Lenox Ron O'Dell Shuman (born 13 September 1973) is a Guyanese former politician who served as Deputy Speaker of the National Assembly of Guyana and Member of Parliament from 2 September 2020 to 31 March 2023. He is also the founder of the Liberty and Justice Party.

On 2 September 2020, Shuman became the first Indigenous-Guyanese to become Deputy Speaker of the National Assembly.

== Background ==
Shuman was born on 13 September 1973. His mother was of mixed race, and his father descended from a long line of Lokono chiefs. In 1990, the family emigrated to Canada. He graduated from Confederation College in business and obtained a pilot licence. Before entering the world of politics, Shuman was a Canadian citizen working as a pilot for Sunwing Airlines. In 2009, he married Amanda Van Herten.

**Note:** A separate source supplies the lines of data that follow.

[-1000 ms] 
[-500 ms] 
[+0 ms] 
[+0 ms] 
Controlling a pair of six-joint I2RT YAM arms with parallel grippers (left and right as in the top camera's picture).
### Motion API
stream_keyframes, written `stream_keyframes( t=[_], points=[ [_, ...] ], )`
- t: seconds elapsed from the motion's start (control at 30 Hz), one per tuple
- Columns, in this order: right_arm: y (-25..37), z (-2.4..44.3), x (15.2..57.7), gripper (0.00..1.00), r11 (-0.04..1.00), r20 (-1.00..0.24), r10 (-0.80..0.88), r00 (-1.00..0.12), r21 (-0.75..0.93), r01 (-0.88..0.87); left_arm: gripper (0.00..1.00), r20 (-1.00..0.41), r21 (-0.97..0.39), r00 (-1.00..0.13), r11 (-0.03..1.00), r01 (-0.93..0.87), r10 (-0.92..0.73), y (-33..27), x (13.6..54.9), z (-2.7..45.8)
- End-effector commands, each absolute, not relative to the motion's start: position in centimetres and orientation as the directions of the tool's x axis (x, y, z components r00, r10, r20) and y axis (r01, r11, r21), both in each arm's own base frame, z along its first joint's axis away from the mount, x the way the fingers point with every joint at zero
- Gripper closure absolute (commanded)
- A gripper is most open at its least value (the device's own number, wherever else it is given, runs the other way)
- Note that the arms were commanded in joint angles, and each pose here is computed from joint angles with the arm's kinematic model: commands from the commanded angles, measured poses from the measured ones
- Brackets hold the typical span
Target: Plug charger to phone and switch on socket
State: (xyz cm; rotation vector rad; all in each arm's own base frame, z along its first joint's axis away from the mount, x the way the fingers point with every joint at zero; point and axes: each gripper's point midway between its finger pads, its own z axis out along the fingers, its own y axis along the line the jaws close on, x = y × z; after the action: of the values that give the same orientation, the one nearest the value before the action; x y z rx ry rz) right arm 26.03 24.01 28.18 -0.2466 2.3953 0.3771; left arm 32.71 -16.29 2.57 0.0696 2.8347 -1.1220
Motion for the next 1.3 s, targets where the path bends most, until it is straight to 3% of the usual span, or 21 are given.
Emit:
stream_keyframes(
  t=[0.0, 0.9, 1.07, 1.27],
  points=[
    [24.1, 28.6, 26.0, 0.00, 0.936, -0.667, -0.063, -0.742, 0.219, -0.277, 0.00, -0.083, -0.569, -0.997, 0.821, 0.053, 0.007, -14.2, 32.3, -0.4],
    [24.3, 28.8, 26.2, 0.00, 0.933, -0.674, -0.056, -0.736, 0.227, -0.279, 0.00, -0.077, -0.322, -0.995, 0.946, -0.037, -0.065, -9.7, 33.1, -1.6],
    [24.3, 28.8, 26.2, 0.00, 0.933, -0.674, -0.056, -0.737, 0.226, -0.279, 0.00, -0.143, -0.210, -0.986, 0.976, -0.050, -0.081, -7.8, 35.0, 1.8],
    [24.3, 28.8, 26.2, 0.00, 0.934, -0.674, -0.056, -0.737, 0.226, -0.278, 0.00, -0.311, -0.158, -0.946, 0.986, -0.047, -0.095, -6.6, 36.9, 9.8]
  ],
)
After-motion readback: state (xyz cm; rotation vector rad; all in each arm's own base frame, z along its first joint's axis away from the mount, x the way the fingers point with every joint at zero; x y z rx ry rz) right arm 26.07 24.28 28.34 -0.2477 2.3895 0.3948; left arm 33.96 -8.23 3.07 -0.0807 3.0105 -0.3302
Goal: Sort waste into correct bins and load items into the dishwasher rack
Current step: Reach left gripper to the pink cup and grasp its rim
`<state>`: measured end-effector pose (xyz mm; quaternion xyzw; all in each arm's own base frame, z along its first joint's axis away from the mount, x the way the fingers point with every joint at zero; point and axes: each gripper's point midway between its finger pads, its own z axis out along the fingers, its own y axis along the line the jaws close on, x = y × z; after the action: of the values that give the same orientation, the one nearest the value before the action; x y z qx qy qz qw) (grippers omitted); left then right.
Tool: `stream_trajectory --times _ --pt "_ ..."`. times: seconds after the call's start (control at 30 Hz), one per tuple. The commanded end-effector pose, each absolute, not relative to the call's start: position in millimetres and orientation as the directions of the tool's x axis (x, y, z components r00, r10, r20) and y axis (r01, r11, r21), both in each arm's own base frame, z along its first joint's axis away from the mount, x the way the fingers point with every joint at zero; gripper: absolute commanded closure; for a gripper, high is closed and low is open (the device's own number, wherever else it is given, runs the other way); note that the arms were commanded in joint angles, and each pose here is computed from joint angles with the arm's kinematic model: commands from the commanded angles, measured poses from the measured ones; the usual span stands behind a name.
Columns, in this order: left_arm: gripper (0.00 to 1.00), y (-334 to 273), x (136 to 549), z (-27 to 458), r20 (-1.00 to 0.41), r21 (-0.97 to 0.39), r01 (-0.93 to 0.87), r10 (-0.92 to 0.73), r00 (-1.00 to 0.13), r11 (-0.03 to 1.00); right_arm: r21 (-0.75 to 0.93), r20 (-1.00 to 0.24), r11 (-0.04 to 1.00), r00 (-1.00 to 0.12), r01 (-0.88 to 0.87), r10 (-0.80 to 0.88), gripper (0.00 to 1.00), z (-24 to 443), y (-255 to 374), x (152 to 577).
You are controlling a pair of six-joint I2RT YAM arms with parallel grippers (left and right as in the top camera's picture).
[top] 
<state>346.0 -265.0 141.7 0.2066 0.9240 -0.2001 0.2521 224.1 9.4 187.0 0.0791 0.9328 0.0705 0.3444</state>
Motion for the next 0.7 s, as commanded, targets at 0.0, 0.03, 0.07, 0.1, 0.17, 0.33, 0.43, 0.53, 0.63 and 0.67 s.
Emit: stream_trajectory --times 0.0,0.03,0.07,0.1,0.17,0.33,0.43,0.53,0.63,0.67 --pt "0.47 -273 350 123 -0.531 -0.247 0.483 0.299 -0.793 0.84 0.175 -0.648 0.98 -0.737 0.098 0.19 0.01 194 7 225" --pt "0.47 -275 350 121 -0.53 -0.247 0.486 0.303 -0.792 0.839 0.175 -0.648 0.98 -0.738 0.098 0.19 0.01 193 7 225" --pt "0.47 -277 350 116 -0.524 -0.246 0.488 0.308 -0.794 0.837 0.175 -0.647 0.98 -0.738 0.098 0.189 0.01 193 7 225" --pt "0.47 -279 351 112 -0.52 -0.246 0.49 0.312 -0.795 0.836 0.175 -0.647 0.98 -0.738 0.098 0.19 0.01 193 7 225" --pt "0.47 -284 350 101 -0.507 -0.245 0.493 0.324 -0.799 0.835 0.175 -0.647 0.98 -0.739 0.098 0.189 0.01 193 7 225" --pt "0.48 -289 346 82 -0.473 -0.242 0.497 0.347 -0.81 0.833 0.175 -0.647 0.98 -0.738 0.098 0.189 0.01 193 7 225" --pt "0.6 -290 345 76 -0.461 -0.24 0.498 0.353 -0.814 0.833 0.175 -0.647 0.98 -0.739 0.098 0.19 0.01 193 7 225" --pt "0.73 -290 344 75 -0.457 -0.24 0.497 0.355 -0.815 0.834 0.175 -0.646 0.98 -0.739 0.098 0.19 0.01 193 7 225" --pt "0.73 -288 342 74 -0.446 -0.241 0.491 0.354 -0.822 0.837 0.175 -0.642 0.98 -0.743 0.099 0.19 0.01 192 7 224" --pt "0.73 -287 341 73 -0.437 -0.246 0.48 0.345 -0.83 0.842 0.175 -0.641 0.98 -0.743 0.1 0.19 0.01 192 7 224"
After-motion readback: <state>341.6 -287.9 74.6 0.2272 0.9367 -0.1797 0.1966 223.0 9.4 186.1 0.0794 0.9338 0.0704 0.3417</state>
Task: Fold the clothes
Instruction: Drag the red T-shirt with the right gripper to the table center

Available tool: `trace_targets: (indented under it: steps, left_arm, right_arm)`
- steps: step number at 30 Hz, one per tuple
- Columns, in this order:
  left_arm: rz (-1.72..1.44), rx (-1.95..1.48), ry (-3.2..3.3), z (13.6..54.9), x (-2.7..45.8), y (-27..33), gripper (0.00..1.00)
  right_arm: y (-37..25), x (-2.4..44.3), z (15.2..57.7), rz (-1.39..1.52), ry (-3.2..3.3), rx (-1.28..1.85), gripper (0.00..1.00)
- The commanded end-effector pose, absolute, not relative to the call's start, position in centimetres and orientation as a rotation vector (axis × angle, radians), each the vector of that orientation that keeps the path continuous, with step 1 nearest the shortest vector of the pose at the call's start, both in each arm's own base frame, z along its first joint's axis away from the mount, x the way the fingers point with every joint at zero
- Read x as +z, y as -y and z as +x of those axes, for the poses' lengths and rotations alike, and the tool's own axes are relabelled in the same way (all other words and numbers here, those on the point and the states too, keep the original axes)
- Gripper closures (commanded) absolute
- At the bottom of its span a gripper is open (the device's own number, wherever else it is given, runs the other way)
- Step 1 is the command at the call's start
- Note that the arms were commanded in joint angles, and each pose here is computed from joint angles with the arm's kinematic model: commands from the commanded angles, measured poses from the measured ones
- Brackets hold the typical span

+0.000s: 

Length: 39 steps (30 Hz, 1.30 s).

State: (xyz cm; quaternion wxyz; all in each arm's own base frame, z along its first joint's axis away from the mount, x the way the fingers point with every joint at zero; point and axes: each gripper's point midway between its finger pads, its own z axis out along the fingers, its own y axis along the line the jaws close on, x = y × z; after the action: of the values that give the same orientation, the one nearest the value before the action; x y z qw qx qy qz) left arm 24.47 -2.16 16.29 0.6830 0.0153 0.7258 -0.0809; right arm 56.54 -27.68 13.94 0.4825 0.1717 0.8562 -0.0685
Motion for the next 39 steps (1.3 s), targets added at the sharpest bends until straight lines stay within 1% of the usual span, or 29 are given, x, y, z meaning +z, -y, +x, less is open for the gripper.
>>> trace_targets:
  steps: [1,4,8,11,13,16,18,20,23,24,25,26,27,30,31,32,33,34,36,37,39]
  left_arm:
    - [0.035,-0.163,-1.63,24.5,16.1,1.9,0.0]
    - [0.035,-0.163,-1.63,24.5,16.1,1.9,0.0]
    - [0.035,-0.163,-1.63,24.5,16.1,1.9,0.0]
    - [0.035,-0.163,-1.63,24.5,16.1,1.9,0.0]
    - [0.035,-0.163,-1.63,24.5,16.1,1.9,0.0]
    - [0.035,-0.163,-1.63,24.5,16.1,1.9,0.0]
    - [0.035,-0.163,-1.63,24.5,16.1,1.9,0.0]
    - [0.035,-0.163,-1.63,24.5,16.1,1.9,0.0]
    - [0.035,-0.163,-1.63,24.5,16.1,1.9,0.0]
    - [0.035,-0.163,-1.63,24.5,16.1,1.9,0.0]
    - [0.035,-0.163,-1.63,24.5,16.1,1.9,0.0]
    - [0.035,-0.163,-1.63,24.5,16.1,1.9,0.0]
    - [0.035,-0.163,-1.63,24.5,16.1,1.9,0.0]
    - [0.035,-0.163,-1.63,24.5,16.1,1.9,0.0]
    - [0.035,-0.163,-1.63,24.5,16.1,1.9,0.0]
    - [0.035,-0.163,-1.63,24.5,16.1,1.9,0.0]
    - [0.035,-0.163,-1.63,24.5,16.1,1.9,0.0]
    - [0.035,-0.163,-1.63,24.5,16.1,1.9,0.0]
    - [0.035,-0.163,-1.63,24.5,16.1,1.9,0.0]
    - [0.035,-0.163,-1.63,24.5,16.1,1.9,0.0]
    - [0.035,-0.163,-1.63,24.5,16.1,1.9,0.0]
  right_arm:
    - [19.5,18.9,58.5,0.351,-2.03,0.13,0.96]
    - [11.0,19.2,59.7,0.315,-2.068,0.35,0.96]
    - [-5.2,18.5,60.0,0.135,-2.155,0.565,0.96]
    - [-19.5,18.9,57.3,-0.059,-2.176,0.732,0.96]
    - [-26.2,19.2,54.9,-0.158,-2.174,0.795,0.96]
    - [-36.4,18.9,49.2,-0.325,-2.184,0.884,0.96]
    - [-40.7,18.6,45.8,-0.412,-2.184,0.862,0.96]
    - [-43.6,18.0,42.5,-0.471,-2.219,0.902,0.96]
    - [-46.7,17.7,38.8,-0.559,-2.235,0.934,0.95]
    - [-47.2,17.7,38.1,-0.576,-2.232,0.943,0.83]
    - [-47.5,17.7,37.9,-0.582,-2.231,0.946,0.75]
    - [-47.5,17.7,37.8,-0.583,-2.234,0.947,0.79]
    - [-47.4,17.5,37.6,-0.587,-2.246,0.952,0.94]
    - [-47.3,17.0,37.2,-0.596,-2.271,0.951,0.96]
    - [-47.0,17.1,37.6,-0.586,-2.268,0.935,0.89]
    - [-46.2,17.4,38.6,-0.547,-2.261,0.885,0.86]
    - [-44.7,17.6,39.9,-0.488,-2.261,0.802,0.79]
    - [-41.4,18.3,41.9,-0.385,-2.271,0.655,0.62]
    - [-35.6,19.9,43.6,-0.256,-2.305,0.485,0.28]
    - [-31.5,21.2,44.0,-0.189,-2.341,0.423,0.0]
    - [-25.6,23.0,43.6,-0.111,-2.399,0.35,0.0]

In 2009, Shuman returned to Guyana, and was elected toshao (village chief) for St. Cuthbert's Mission in 2015. The same year, he was elected vice-chairman of the National Toshaos Council. In 2019, the courts ruled that members of the National Assembly had to have Guyanese citizenship only, therefore Shuman relinquished his Canadian citizenship, to form the Liberty and Justice Party and run for president in the March 2020 Guyanese general election.